◆ How to complete this task:
Please count the lines in the data below that mention the word "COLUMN", then give only the total.

◆ Input data:
+++++

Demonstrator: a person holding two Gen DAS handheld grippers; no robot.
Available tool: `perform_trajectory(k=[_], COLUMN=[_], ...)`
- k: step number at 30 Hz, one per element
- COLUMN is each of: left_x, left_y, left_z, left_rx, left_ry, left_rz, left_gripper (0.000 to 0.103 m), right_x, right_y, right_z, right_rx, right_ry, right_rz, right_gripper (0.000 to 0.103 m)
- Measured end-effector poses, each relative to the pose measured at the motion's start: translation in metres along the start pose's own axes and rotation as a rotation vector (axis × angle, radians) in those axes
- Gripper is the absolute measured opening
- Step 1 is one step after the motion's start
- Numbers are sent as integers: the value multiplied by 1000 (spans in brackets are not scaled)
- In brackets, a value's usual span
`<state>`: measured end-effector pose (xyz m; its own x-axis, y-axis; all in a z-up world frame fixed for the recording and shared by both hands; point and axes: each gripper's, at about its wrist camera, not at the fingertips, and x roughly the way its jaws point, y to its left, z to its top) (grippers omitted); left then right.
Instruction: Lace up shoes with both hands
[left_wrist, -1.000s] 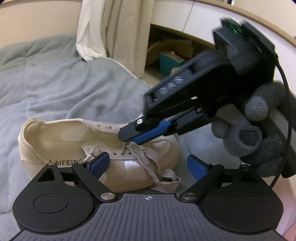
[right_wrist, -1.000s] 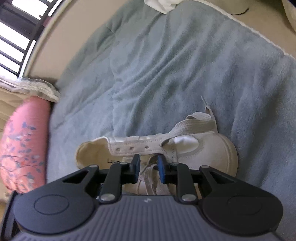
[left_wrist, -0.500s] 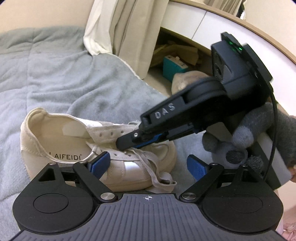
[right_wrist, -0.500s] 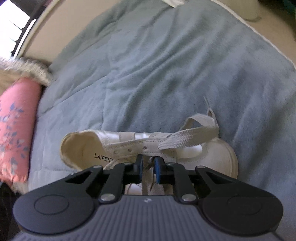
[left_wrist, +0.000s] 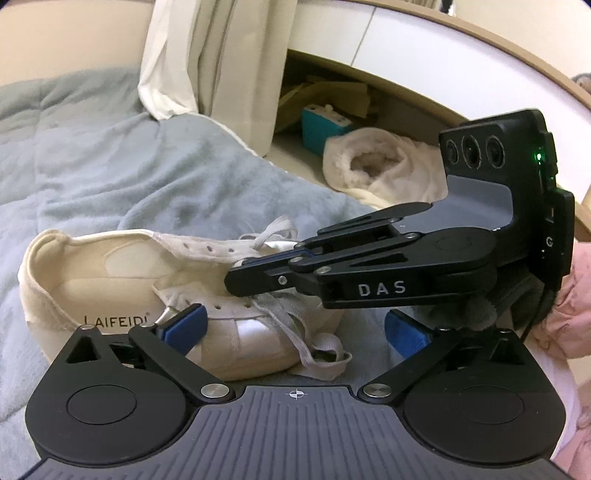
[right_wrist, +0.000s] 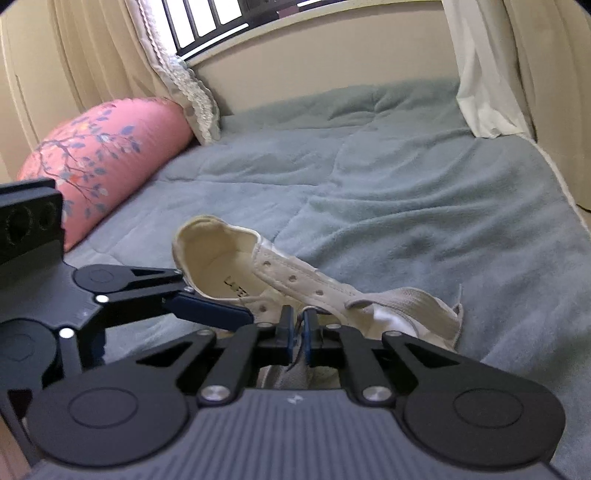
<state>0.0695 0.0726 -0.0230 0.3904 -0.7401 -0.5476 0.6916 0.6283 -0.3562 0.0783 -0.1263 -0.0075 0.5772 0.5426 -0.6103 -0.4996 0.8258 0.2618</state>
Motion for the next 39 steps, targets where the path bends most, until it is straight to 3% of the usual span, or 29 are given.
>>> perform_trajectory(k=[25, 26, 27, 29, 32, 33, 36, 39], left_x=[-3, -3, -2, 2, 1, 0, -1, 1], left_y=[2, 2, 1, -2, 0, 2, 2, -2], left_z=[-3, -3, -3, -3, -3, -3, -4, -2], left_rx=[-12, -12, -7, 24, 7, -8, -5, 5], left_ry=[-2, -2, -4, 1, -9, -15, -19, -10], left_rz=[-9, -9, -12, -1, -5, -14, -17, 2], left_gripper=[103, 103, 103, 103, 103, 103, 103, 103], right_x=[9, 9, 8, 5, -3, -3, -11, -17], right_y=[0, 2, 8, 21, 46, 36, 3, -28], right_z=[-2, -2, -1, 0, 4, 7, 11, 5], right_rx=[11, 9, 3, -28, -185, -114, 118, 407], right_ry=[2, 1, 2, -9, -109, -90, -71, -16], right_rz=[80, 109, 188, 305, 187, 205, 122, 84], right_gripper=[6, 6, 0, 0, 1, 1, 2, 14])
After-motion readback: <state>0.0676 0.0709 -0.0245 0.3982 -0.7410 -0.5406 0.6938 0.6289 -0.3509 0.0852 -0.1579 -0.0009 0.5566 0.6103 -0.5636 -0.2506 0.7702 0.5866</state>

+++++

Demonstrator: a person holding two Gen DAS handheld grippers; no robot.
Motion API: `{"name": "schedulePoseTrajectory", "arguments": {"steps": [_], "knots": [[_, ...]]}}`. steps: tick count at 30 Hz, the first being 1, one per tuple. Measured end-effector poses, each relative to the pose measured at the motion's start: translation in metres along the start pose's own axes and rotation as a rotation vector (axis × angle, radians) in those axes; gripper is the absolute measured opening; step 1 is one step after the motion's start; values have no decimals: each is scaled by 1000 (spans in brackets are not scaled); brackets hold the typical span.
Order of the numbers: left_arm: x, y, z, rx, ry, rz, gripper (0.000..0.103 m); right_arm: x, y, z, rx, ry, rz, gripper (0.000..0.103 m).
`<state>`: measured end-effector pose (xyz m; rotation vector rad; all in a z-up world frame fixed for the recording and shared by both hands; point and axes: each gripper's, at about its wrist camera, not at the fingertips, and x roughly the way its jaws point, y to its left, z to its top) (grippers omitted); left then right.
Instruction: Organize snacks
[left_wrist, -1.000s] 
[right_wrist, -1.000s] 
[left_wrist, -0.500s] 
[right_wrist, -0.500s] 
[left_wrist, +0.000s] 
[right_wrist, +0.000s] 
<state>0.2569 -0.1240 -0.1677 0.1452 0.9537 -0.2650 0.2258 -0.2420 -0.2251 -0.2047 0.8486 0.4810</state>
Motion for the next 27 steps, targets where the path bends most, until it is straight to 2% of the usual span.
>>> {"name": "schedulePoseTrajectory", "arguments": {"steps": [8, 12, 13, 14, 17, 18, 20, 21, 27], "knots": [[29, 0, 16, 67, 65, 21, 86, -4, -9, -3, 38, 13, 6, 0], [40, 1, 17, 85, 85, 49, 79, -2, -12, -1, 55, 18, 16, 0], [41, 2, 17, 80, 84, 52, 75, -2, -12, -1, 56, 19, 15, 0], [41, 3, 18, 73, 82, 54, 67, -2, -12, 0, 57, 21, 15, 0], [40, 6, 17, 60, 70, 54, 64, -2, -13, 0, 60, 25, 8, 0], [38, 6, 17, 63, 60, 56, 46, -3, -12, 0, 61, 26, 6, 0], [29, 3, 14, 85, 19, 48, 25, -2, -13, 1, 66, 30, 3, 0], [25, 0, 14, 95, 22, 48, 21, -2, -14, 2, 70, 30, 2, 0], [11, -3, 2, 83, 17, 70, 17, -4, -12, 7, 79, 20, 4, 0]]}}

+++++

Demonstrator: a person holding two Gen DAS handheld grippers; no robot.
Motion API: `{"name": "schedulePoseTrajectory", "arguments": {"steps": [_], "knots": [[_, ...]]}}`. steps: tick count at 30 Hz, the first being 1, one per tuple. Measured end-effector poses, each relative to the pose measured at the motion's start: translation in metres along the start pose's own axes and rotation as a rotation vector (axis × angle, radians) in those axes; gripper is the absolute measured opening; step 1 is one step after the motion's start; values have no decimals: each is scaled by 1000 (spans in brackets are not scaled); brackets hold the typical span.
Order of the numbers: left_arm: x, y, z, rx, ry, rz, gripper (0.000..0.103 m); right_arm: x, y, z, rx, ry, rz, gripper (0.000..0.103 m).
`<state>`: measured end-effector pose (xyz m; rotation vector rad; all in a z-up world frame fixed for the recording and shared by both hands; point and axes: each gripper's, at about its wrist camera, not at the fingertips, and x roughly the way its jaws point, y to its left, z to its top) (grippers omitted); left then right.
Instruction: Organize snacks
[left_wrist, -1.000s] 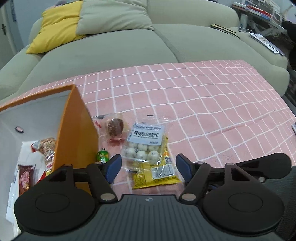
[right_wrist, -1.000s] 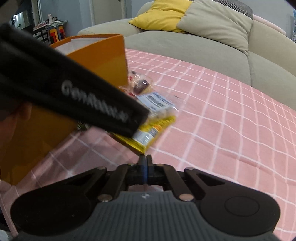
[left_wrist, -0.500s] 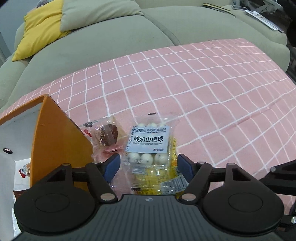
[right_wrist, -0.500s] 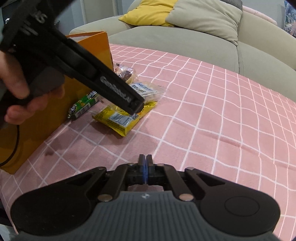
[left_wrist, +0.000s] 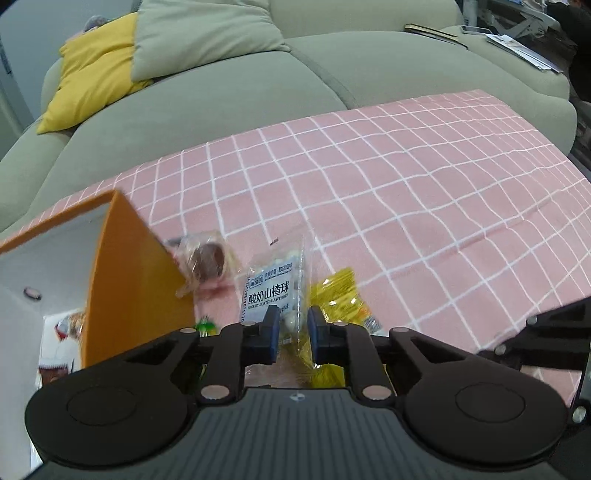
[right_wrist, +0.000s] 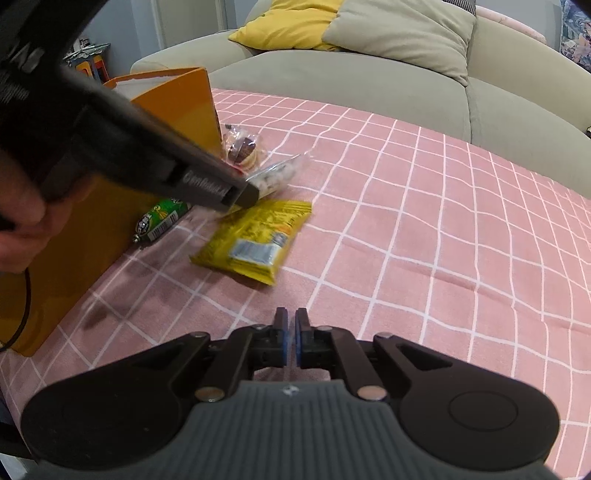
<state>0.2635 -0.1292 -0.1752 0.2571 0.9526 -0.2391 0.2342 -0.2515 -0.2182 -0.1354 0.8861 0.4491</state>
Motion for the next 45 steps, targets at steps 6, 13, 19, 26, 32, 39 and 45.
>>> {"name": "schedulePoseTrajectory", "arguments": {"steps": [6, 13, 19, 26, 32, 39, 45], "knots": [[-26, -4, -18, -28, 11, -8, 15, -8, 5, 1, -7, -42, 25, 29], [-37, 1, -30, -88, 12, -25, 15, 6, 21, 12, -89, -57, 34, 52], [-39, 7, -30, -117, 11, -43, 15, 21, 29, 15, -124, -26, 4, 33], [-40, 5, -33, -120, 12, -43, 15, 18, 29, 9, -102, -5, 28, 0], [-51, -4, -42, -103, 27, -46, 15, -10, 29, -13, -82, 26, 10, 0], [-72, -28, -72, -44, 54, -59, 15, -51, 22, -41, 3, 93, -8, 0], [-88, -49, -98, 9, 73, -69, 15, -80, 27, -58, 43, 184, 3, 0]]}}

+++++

◆ Solution to this task:
2